- What is expected
Nothing is to be left out: repeat every entry exactly as given.

*** Source information Section Begins ***

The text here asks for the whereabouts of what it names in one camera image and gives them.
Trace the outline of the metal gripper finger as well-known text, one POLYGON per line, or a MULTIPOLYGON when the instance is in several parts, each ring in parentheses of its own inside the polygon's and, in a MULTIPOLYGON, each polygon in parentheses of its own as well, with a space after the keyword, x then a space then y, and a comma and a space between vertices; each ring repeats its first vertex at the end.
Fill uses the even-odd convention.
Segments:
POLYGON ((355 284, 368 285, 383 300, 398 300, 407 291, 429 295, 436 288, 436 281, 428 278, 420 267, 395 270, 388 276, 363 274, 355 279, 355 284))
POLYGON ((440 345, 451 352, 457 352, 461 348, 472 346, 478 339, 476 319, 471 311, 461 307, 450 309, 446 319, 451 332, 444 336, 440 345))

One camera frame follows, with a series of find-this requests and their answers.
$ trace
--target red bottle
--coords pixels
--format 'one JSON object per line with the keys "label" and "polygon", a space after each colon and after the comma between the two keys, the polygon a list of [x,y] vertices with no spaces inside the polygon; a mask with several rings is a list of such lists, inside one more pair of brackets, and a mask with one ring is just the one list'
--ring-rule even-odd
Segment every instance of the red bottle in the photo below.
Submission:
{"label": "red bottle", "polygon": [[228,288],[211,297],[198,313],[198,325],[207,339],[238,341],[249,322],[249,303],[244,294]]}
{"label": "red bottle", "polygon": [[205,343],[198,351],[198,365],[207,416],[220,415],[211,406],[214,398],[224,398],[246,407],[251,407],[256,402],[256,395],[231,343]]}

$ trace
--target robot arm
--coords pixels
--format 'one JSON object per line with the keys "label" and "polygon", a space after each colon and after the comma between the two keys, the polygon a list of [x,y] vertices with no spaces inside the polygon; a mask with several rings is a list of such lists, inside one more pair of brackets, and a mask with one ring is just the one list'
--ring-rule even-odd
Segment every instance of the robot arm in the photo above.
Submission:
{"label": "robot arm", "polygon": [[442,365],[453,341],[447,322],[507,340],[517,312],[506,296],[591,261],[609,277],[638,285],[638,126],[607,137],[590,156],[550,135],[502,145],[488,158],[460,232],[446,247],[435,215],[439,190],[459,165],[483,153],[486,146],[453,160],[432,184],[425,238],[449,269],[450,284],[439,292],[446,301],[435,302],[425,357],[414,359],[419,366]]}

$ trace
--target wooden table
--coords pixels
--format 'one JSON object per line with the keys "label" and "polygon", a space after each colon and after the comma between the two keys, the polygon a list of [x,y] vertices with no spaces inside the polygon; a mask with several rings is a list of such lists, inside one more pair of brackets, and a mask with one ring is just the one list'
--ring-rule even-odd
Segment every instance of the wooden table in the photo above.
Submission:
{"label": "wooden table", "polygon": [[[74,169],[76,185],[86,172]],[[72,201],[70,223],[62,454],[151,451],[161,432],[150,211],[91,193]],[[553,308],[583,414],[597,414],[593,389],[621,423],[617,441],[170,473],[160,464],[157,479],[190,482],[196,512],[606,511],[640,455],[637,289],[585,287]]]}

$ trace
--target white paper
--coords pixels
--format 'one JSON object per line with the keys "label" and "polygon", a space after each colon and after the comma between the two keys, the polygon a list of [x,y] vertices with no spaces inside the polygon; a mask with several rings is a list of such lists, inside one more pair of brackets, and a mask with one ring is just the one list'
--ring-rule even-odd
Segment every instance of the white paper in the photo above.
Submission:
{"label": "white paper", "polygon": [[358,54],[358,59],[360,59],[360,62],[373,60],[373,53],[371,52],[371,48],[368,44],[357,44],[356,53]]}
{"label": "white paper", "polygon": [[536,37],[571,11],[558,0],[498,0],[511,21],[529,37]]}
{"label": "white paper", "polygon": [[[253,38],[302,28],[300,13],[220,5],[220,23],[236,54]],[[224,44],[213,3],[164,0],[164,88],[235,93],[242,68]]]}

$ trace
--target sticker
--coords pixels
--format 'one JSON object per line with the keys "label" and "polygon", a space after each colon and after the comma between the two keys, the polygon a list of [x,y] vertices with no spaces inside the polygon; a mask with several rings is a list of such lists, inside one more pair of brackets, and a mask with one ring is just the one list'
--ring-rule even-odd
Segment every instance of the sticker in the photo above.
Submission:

*** Source information Section Ends ***

- Response to this exercise
The text here asks for the whereabouts of what it names in one camera image and gives them.
Trace the outline of the metal gripper finger as well-known text, one POLYGON per line, or a MULTIPOLYGON when the instance is in several parts, each ring in parentheses of its own inside the polygon's and, in a MULTIPOLYGON, each polygon in parentheses of its own as well, with a space after the keyword, x then a space then y, and a comma and a space between vertices; each ring repeats its first vertex at the end.
Fill uses the even-odd convention.
Segments:
POLYGON ((355 284, 368 285, 383 300, 398 300, 407 291, 429 295, 436 288, 436 281, 428 278, 420 267, 395 270, 388 276, 363 274, 355 279, 355 284))
POLYGON ((440 345, 451 352, 457 352, 461 348, 472 346, 478 339, 476 319, 471 311, 461 307, 450 309, 446 319, 451 332, 444 336, 440 345))

One camera frame follows, with a series of find-this requests and their answers.
$ trace
--target red bottle
--coords pixels
--format 'one JSON object per line with the keys "label" and "polygon", a space after each colon and after the comma between the two keys, the polygon a list of [x,y] vertices with no spaces inside the polygon; a mask with several rings is a list of such lists, inside one more pair of brackets, and a mask with one ring is just the one list'
--ring-rule even-odd
Segment every instance of the red bottle in the photo below.
Submission:
{"label": "red bottle", "polygon": [[228,288],[211,297],[198,313],[198,325],[207,339],[238,341],[249,322],[249,303],[244,294]]}
{"label": "red bottle", "polygon": [[205,343],[198,351],[198,365],[207,416],[220,415],[211,406],[214,398],[224,398],[246,407],[251,407],[256,402],[256,395],[231,343]]}

$ trace
--target robot arm
--coords pixels
--format 'one JSON object per line with the keys "label" and "polygon", a space after each colon and after the comma between the two keys, the polygon a list of [x,y] vertices with no spaces inside the polygon; a mask with several rings is a list of such lists, inside one more pair of brackets, and a mask with one ring is just the one list'
--ring-rule even-odd
Segment every instance of the robot arm in the photo above.
Submission:
{"label": "robot arm", "polygon": [[442,365],[453,341],[447,322],[507,340],[517,312],[506,296],[591,261],[609,277],[638,285],[638,126],[607,137],[590,156],[550,135],[502,145],[488,158],[460,232],[446,247],[435,215],[439,190],[459,165],[483,153],[486,146],[453,160],[432,184],[425,238],[449,269],[450,284],[439,292],[446,301],[435,302],[425,357],[414,359],[419,366]]}

$ trace
--target wooden table
--coords pixels
--format 'one JSON object per line with the keys "label" and "polygon", a space after each colon and after the comma between the two keys, the polygon a list of [x,y] vertices with no spaces inside the polygon; a mask with several rings is a list of such lists, inside one more pair of brackets, and a mask with one ring is just the one list'
--ring-rule even-odd
Segment every instance of the wooden table in the photo above.
Submission:
{"label": "wooden table", "polygon": [[[74,169],[76,185],[86,172]],[[72,201],[70,223],[62,454],[151,451],[161,432],[150,211],[91,193]],[[553,308],[583,414],[597,414],[593,389],[621,423],[617,441],[170,473],[160,464],[157,479],[190,482],[196,512],[606,511],[640,455],[637,289],[585,287]]]}

$ trace
--target white paper
--coords pixels
--format 'one JSON object per line with the keys "label" and "polygon", a space after each colon and after the comma between the two keys, the polygon a list of [x,y] vertices with no spaces inside the polygon; a mask with several rings is a list of such lists, inside one more pair of brackets, and a mask with one ring is just the one list'
--ring-rule even-odd
Segment every instance of the white paper in the photo above.
Submission:
{"label": "white paper", "polygon": [[358,54],[358,59],[360,59],[360,62],[373,60],[373,53],[371,52],[371,48],[368,44],[357,44],[356,53]]}
{"label": "white paper", "polygon": [[536,37],[571,11],[558,0],[498,0],[511,21],[529,37]]}
{"label": "white paper", "polygon": [[[253,38],[302,28],[300,13],[220,5],[220,23],[236,54]],[[224,44],[213,3],[164,0],[164,88],[235,93],[242,68]]]}

$ trace
--target sticker
--coords pixels
--format 'one JSON object per line with the keys "label" and "polygon", a space after each colon and after the comma between the two keys, the polygon a list of [x,y] vertices with no spaces inside the polygon; a mask with several rings is a list of such lists, inside one more pair of brackets, and a mask with one ring is just the one list'
--ring-rule even-odd
Segment every instance of the sticker in the photo above.
Submission:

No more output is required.